[PROBLEM]: Determine the number of lines in the listing that include the string "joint"; the reply consists of that number only.

[SUPPLIED DATA]:
■ ■ ■

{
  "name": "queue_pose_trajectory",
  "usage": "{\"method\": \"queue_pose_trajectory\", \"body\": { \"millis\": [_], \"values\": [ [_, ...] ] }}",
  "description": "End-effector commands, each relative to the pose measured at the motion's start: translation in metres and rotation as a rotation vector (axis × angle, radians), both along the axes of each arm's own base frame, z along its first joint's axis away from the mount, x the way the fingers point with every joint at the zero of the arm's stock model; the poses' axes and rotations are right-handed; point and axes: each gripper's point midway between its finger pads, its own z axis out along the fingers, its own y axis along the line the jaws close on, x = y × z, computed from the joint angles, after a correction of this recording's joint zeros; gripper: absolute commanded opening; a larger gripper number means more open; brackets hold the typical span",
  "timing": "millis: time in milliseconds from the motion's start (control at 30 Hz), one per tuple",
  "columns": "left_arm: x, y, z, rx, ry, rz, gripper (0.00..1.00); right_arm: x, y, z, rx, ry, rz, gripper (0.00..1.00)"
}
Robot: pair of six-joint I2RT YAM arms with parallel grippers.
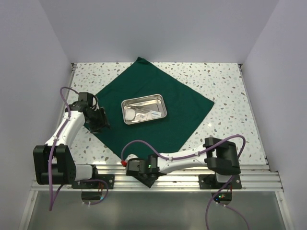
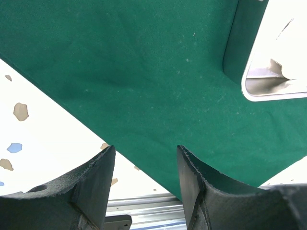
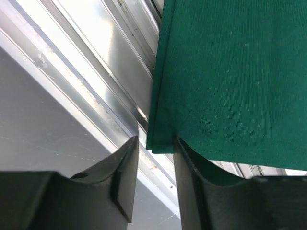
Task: Prepare the surgical pack
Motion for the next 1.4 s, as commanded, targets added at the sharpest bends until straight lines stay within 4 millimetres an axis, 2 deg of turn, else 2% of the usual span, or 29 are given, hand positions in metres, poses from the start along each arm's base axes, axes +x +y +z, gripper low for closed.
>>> {"method": "queue_pose_trajectory", "body": {
  "millis": [0, 67, 200, 267, 433, 600, 700, 733, 800, 833, 867, 967, 1067, 1100, 1133, 1167, 1200, 1233, 1267, 1300, 1333, 1367],
  "values": [
    [0.001, 0.001, 0.006, 0.003, -0.027, -0.024, 0.58, 0.013, -0.026, -0.011, -0.086, -0.085, -0.036, 0.36],
    [0.002, 0.001, 0.004, 0.002, -0.023, -0.026, 0.58, 0.016, -0.031, -0.013, -0.107, -0.105, -0.044, 0.27],
    [0.003, 0.001, 0.003, 0.002, -0.018, -0.026, 0.58, 0.021, -0.028, -0.011, -0.112, -0.131, -0.062, 0.20],
    [0.005, 0.001, 0.004, 0.002, -0.018, -0.026, 0.58, 0.024, -0.025, -0.008, -0.104, -0.145, -0.070, 0.12],
    [0.006, 0.001, 0.006, 0.002, -0.016, -0.022, 0.58, 0.037, -0.018, 0.019, -0.058, -0.213, -0.085, 0.00],
    [0.011, 0.003, 0.010, 0.014, -0.014, -0.010, 0.58, 0.060, -0.004, 0.058, 0.002, -0.280, -0.114, 0.00],
    [0.020, 0.006, 0.017, 0.026, -0.025, 0.008, 0.58, 0.091, 0.004, 0.084, 0.061, -0.322, -0.177, 0.00],
    [0.026, 0.006, 0.022, 0.024, -0.045, 0.018, 0.58, 0.111, 0.002, 0.093, 0.080, -0.332, -0.229, 0.00],
    [0.033, 0.005, 0.026, 0.015, -0.052, 0.030, 0.59, 0.136, 0.008, 0.110, 0.131, -0.342, -0.270, 0.00],
    [0.039, 0.005, 0.029, 0.011, -0.056, 0.032, 0.59, 0.155, 0.005, 0.115, 0.139, -0.340, -0.313, 0.00],
    [0.042, 0.005, 0.031, 0.010, -0.057, 0.035, 0.59, 0.166, 0.005, 0.120, 0.143, -0.355, -0.309, 0.00],
    [0.052, 0.005, 0.035, 0.007, -0.062, 0.045, 0.59, 0.209, 0.018, 0.150, 0.199, -0.412, -0.332, 0.00],
    [0.061, 0.005, 0.036, 0.003, -0.061, 0.055, 0.59, 0.251, 0.018, 0.164, 0.202, -0.460, -0.356, 0.00],
    [0.063, 0.006, 0.037, 0.006, -0.062, 0.062, 0.59, 0.267, 0.027, 0.169, 0.223, -0.475, -0.364, 0.00],
    [0.067, 0.006, 0.039, 0.004, -0.067, 0.068, 0.59, 0.285, 0.023, 0.173, 0.226, -0.488, -0.390, 0.00],
    [0.068, 0.006, 0.039, 0.004, -0.065, 0.070, 0.59, 0.298, 0.029, 0.185, 0.250, -0.511, -0.385, 0.00],
    [0.070, 0.006, 0.040, 0.004, -0.071, 0.076, 0.59, 0.316, 0.027, 0.181, 0.242, -0.522, -0.408, 0.00],
    [0.071, 0.007, 0.040, 0.006, -0.071, 0.079, 0.59, 0.330, 0.033, 0.195, 0.272, -0.551, -0.406, 0.00],
    [0.071, 0.009, 0.040, 0.015, -0.066, 0.084, 0.59, 0.340, 0.035, 0.199, 0.284, -0.560, -0.412, 0.00],
    [0.072, 0.009, 0.040, 0.020, -0.070, 0.086, 0.59, 0.357, 0.034, 0.187, 0.256, -0.560, -0.426, 0.00],
    [0.072, 0.011, 0.039, 0.027, -0.067, 0.091, 0.59, 0.368, 0.035, 0.189, 0.259, -0.577, -0.434, 0.00],
    [0.072, 0.013, 0.038, 0.035, -0.066, 0.096, 0.59, 0.382, 0.039, 0.208, 0.296, -0.613, -0.443, 0.00]
  ]
}}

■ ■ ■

[TASK SOLUTION]: 2